Rebel MC and Michael Menson of Double Trouble, as guest reviewers for Number One, felt the song was more of an "album track" and one that was probably "rushed off the album" as a single. They concluded that chartwise it would "surface then sink like the Titanic". Phil Wilding of Kerrang! was negative in his review, calling it "such an unprecedented turd of a song that it's really not worth going on about". Muff Fitzgerald of Record Mirror was also critical, describing it as "terrible".

==Music video==
The video for the song featured the band performing on a stage designed to look like a newspaper – it was filmed at Pinewood Studios on 27 September 1989.

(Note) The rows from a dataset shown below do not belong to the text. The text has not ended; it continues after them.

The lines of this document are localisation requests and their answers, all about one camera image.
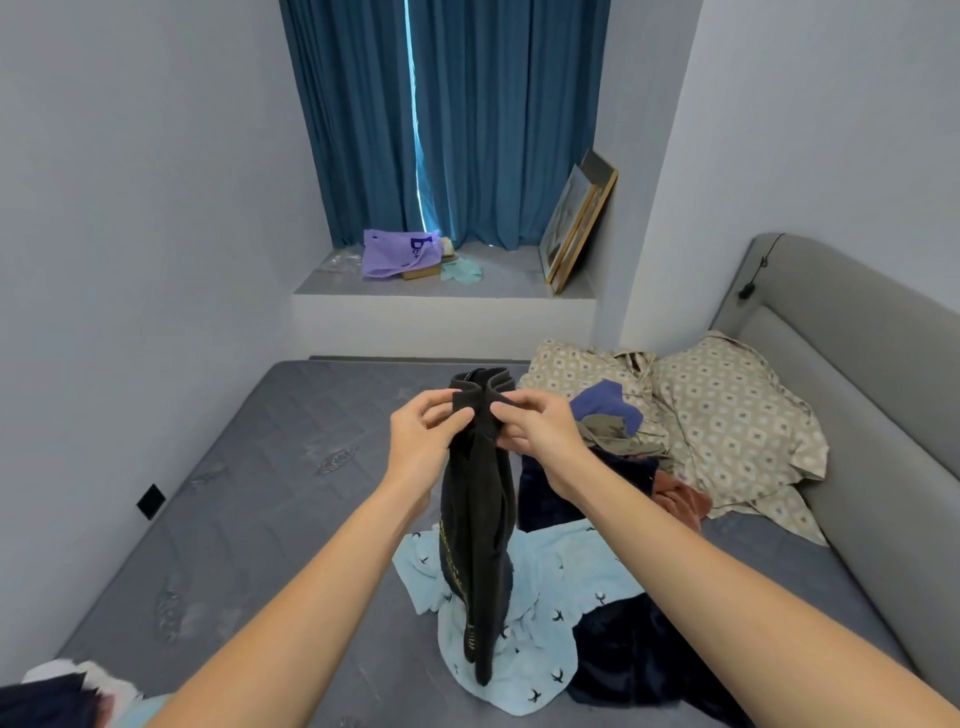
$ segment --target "black cable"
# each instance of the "black cable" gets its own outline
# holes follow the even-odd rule
[[[751,296],[754,295],[754,291],[756,291],[756,285],[754,284],[754,281],[756,280],[756,274],[760,272],[760,268],[766,268],[770,264],[770,261],[769,261],[770,253],[774,251],[774,248],[777,247],[777,243],[780,242],[780,239],[784,235],[786,235],[786,233],[781,232],[777,236],[777,239],[774,240],[774,244],[771,245],[770,250],[767,251],[767,255],[765,255],[760,259],[760,264],[756,266],[756,270],[754,271],[754,276],[750,279],[750,282],[748,282],[745,286],[743,286],[743,288],[740,289],[740,292],[736,294],[736,297],[740,299],[740,301],[746,301],[747,299],[749,299]]]

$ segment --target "picture frame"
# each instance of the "picture frame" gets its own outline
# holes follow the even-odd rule
[[[547,283],[560,270],[570,241],[597,191],[580,165],[574,164],[538,247],[543,279]]]
[[[561,255],[560,264],[548,281],[555,296],[564,290],[577,258],[580,256],[594,224],[600,217],[600,212],[610,197],[619,176],[616,169],[611,167],[605,159],[592,149],[584,155],[584,159],[580,163],[580,169],[597,191],[589,201],[587,209],[584,210],[576,229],[570,236],[569,243]]]

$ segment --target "gray mattress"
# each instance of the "gray mattress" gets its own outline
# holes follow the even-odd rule
[[[260,381],[110,582],[62,656],[147,695],[175,691],[320,549],[386,467],[388,415],[466,364],[291,361]],[[511,366],[516,378],[526,367]],[[519,474],[515,463],[515,477]],[[439,488],[416,528],[439,514]],[[707,537],[903,664],[894,636],[832,551],[755,516]],[[596,709],[561,694],[525,718],[462,690],[389,569],[311,725],[563,728],[717,725],[693,708]]]

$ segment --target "gray headboard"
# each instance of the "gray headboard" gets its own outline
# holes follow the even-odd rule
[[[804,498],[924,680],[960,706],[960,315],[823,243],[766,233],[713,327],[814,408],[828,473]]]

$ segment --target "dark blue fabric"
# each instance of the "dark blue fabric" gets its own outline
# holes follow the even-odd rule
[[[93,728],[100,709],[96,691],[85,691],[74,673],[0,688],[3,728]]]
[[[334,246],[423,230],[403,0],[280,9]]]
[[[646,496],[651,495],[656,458],[635,461],[597,449],[593,452]],[[583,517],[553,492],[540,463],[524,456],[516,526],[535,531]],[[585,614],[573,628],[573,637],[578,665],[567,692],[578,703],[624,707],[684,700],[732,728],[753,725],[648,594]]]
[[[623,385],[610,379],[601,379],[570,400],[574,420],[587,415],[614,415],[622,417],[629,437],[633,437],[643,423],[640,410],[623,400]]]
[[[539,243],[593,141],[610,0],[408,0],[426,227]]]

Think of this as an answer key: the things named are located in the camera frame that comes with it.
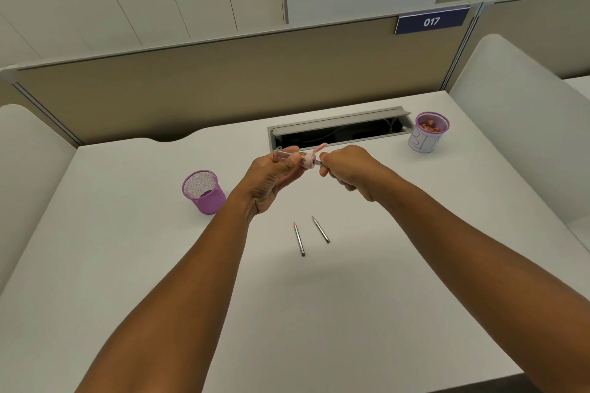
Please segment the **person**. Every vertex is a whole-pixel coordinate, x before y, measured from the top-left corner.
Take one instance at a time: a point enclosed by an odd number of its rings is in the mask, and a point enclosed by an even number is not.
[[[77,393],[203,389],[250,221],[304,173],[298,152],[283,162],[271,156],[254,160],[197,242],[108,338]],[[590,392],[586,298],[363,148],[350,145],[320,159],[322,177],[330,174],[391,214],[441,281],[542,391]]]

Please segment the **purple rim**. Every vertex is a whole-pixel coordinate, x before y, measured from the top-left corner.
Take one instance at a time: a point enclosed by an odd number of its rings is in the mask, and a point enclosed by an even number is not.
[[[215,188],[213,188],[210,192],[208,192],[207,194],[204,194],[201,197],[188,197],[187,194],[184,192],[184,186],[187,183],[188,179],[190,179],[191,177],[193,177],[196,173],[209,173],[213,176],[213,179],[215,179],[215,185],[216,187],[219,185],[219,181],[217,180],[217,176],[213,171],[209,171],[208,169],[200,169],[199,171],[195,171],[194,173],[190,173],[187,178],[185,179],[184,182],[182,182],[182,195],[184,197],[186,197],[187,199],[190,199],[191,201],[199,201],[201,199],[206,198],[207,196],[209,196],[211,193],[213,193],[215,191]]]
[[[430,130],[424,130],[420,127],[420,123],[418,123],[418,120],[420,119],[420,117],[422,117],[423,115],[432,115],[432,116],[437,116],[441,119],[443,119],[446,123],[446,129],[440,131],[440,132],[432,132]],[[448,120],[447,117],[445,117],[443,114],[439,114],[438,112],[420,112],[419,114],[417,114],[416,116],[416,120],[414,121],[414,123],[416,124],[417,128],[420,128],[422,130],[422,132],[424,132],[424,134],[432,134],[432,135],[441,135],[444,134],[446,131],[448,131],[448,129],[451,127],[451,122]]]

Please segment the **purple pencil holder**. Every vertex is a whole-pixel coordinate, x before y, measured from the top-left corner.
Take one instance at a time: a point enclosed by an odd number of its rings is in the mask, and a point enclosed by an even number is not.
[[[421,125],[427,124],[428,120],[434,121],[432,124],[433,128],[440,129],[439,132],[425,130]],[[441,114],[436,112],[423,112],[416,116],[414,130],[412,135],[408,138],[409,147],[414,151],[428,153],[434,150],[434,147],[439,143],[439,140],[443,134],[448,131],[450,123],[448,119]]]
[[[182,194],[203,214],[215,214],[225,202],[225,194],[219,186],[217,176],[208,169],[189,175],[182,182]]]

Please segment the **person's right arm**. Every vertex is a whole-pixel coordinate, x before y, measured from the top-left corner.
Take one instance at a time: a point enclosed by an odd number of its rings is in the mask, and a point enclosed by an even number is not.
[[[363,148],[347,146],[320,158],[322,176],[329,171],[389,211],[441,281],[542,391],[590,392],[587,299]]]

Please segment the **number plate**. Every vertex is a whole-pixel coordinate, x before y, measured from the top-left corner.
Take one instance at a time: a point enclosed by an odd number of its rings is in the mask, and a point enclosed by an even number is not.
[[[433,13],[400,16],[395,34],[427,32],[443,28],[460,27],[465,22],[469,7]]]

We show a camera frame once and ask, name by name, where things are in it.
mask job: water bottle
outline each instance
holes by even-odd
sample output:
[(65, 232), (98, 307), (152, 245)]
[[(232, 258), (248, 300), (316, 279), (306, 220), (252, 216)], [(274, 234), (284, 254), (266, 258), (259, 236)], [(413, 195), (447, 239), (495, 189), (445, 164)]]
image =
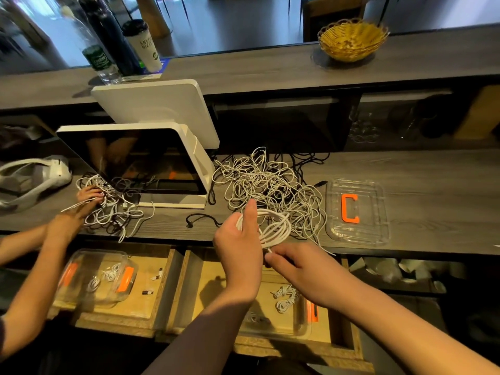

In the audio commentary included with the video in Queen: Greatest Video Hits 2, drummer Roger Taylor admitted his dislike for it, stating it was "not one of my favourite songs. One of the most boring videos we ever made."

==B-sides==
The original version of the song "My Life Has Been Saved" was featured on the B-Side of the single, before May, Taylor, Deacon and Richards reworked the track for their fifteenth and final studio album Made in Heaven. The 1995 version replaced the original guitar intro with keyboards played by bassist John Deacon. The 12" and CD singles include the extended version of "Scandal" on the A-Side, while the B-Sides are both "My Life Has Been Saved" and the album version of "Scandal".

== Track listings ==
7" single
1. "Scandal" (album version) – 4:43
2. "My Life Has Been Saved" – 3:15

12"/CD single
1. "Scandal" (extended version) – 6:23
2. "My Life Has Been Saved" – 3:15
3. "Scandal" (album version) – 4:43

==Personnel==

- Freddie Mercury – vocals
- Brian May – guitars, keyboards
- Roger Taylor – drums, vibraslap
- John Deacon – bass guitar
- David Richards – synth bass, sampler

==Charts==

| Chart (1989) | Peak position |
|---|---|
| Australia (ARIA) | 158 |
| Belgium (Ultratop 50 Flanders) | 29 |
| Irish Singles Chart | 14 |
| Netherlands (Dutch Top 40) | 16 |
| Netherlands Singles Chart (Single Top 100) | 12 |
| UK Singles Chart | 25 |

==Cover versions==
- The Dutch symphonic metal band Delain covered the song on their album Moonbathers.